Viele Schüler stufen eigene Lebensqualität als gering ein

Stuttgart – 27 Prozent der Kinder und Jugendlichen in Deutschland bewerten die eigene Lebensqualität als niedrig. Dies ist eines der Ergebnisse des aktuellen Deutschen Schulbarometers der Robert-Bosch-Stiftung, das in Stuttgart vorgestellt wurde.
Weitere 21 Prozent gaben bei der Befragung an, psychisch belastet zu sein. Unter den Kindern, die in einkommensschwachen Familien leben, sagten dies sogar 33 Prozent. 20 Prozent der Befragten klagten laut Bosch-Stiftung zudem über geringes schulisches Wohlbefinden. Bei den Kindern aus Familien mit niedrigem Einkommen lag dieser Wert sogar bei 30 Prozent.
„Es muss uns alarmieren, wenn ein Viertel der Schülerinnen und Schüler die Schule als druckvoll erlebt, die eigene Lebensqualität niedrig bewertet und angibt, unterschiedlichen existenziellen Ängsten ausgesetzt zu sein“, erklärte die Leiterin des Bildungsbereichs bei der Stiftung, Dagmar Wolf.
Zwar habe sich die Lebensqualität seit der Coronapandemie wieder deutlich verbessert, liege aber immer noch deutlich unter dem vorpandemischen Niveau, erklärte Wolf.
Zentral für das schulische Wohlbefinden sind der Analyse zufolge die konstruktive Unterstützung durch Lehrkräfte und eine gute Klassenführung.

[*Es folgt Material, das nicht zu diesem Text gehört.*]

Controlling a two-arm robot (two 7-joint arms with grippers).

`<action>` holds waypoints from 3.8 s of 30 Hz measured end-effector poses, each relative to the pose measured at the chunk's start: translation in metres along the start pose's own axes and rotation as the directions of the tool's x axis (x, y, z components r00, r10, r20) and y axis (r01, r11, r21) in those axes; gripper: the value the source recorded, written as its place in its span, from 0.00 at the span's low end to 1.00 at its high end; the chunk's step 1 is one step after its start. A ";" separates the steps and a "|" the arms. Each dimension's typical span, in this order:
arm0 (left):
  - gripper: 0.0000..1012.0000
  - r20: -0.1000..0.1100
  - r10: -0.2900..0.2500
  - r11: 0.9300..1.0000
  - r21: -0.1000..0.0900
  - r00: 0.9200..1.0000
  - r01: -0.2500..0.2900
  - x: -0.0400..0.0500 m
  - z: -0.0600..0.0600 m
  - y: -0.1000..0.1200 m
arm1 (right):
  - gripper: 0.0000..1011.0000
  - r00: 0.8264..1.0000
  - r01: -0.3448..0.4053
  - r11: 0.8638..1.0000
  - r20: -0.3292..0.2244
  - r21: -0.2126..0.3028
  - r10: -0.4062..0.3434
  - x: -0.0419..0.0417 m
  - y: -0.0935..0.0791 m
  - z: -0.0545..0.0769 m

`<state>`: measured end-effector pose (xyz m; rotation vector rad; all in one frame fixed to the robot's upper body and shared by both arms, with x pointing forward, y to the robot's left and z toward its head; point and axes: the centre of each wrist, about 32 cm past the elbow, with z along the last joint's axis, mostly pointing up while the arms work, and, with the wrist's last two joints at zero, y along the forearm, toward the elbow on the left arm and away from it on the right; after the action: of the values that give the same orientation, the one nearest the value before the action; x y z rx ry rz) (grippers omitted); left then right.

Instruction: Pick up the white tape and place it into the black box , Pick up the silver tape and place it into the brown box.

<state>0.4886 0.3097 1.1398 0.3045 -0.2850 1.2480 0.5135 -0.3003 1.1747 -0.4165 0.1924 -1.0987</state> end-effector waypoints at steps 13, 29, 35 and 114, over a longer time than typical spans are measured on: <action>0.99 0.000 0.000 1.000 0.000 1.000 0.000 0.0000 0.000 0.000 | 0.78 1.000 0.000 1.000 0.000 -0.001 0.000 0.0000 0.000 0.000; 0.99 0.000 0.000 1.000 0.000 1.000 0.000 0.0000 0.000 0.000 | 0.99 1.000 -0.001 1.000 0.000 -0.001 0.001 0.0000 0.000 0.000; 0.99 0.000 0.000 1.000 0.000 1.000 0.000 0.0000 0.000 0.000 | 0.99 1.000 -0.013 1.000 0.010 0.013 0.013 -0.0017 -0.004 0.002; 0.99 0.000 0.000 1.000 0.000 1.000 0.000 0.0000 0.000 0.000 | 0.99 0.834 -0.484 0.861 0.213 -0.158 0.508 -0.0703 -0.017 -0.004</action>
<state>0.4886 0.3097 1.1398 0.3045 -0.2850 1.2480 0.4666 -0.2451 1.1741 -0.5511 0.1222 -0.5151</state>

Allerdings gebe es hier noch „Luft nach oben“, befand die Bosch-Stiftung.
83 Prozent der Kinder und Jugendlichen berichteten demnach von häufigen Unterrichtsstörungen. 41 Prozent gaben bei der Befragung an, dass die Mehrheit der Lehrkräfte nicht nachfrage, was die Schüler schon verstanden hätten und was nicht.
28 Prozent erhalten keinerlei Rückmeldung, was sie besser machen könnten. 35 Prozent gaben zudem an, nur selten die Möglichkeit zu haben, Probleme im Klassenverbund mit der Lehrkraft zu besprechen.

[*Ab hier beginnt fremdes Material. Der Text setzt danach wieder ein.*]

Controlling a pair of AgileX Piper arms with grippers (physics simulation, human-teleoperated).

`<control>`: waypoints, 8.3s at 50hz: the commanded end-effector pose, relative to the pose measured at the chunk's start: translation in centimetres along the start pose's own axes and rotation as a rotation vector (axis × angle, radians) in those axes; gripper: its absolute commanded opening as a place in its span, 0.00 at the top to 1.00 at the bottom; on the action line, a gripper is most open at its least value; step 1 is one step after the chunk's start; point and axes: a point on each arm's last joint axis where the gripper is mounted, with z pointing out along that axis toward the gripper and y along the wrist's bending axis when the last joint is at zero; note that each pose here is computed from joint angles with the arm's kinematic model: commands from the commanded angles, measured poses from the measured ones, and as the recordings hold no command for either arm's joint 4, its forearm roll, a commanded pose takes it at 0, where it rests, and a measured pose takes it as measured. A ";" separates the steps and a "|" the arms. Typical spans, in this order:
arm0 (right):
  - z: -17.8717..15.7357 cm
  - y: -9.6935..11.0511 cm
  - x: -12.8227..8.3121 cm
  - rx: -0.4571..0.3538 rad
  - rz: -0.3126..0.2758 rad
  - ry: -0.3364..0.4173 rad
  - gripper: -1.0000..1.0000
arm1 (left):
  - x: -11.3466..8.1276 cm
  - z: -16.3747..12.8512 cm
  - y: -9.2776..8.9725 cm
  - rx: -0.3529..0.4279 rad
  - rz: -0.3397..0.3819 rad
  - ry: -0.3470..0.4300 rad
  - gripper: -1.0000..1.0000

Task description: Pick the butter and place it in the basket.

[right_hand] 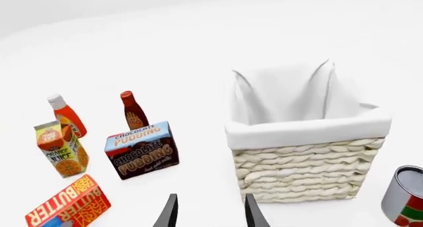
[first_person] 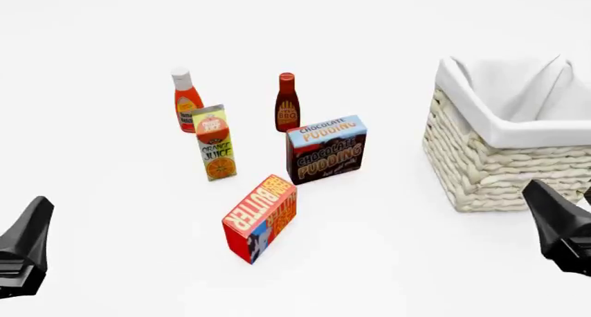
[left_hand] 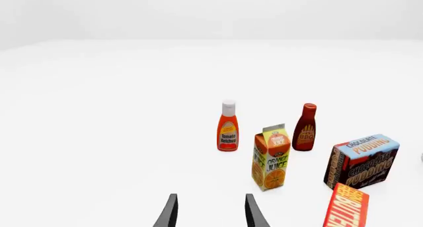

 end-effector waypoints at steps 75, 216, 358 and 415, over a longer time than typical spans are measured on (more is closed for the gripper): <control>10.4 6.6 -7.0 -0.104 0.515 0.474 0.00 | 0.0 0.0 0.0 0.000 0.000 0.000 0.00; 23.0 16.5 -3.7 0.074 0.653 0.893 0.00 | 0.0 0.0 0.0 0.000 0.000 0.000 0.00; 26.4 22.4 3.8 0.191 0.661 1.073 0.00 | 0.0 0.0 0.0 0.000 0.000 0.000 0.00; 26.7 24.3 7.5 0.209 0.659 1.115 0.00 | 0.0 0.0 0.0 0.000 0.000 0.000 0.00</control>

Schülerinnen und Schüler bräuchten kontinuierliche und regelmäßige Rückmeldungen, erklärte Wolf. „Für eine individuelle Förderkultur braucht es ein neues Unterrichtsverständnis, das den Lernprozess in den Mittelpunkt stellt – dazu sind neben datengestützter Diagnostik auch alternative Prüfungsformate und -zeiten notwendig, um die individuelle Lernentwicklung als neuen Standard zu etablieren.“
Die Ergebnisse machten deutlich, dass die existierenden Hilfsangebote innerhalb und außerhalb der Schule längst nicht alle Heranwachsenden erreichten, die Hilfe benötigten“, sagte Andrea Benecke, Präsidentin der Bundespsychotherapeutenkammer (BPtK).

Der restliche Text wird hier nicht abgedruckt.